■ TASK TO COMPLETE
Extract the lines that carry the string "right" from the listing.

■ SUPPLIED MATERIAL
╭──

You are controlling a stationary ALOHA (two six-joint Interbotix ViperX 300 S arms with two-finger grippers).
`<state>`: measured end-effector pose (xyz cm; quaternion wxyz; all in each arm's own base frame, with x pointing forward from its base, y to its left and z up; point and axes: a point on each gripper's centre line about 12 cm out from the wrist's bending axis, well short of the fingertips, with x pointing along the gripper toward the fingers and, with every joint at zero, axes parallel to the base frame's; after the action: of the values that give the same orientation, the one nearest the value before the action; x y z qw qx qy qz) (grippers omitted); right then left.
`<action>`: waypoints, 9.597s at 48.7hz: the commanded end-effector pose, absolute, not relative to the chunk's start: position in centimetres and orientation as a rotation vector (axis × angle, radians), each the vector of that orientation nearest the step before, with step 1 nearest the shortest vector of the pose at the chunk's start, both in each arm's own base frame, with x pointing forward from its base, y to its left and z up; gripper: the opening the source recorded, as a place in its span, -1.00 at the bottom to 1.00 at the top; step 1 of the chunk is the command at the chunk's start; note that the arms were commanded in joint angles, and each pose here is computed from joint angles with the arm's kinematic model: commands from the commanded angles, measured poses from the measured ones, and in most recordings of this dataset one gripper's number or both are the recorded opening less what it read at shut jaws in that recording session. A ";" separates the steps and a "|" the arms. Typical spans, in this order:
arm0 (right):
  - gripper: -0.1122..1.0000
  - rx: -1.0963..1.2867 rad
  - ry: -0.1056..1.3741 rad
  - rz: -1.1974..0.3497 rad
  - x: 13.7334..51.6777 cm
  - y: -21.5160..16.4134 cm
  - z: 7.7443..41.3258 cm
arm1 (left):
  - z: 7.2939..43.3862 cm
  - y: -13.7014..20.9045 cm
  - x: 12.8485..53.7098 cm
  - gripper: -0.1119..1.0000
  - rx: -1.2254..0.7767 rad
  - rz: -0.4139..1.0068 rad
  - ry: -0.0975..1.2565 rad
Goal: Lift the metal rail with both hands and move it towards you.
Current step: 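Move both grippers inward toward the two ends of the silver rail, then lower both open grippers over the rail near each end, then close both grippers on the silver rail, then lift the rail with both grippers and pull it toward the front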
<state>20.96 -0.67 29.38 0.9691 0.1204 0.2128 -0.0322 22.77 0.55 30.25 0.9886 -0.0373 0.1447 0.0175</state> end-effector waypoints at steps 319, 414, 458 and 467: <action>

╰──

■ YOUR RESPONSE
`<state>`: measured end-effector pose (xyz cm; quaternion wxyz; all in each arm's own base frame, with x pointing forward from its base, y to its left and z up; point and axes: a point on each gripper's centre line about 12 cm out from the wrist's bending axis, well short of the fingertips, with x pointing along the gripper toward the fingers and, with every joint at zero, axes parallel to the base frame's; after the action: of the values that give the same orientation, the one nearest the value before the action; x y z qw qx qy qz) (grippers omitted); right then left.
arm0 (right):

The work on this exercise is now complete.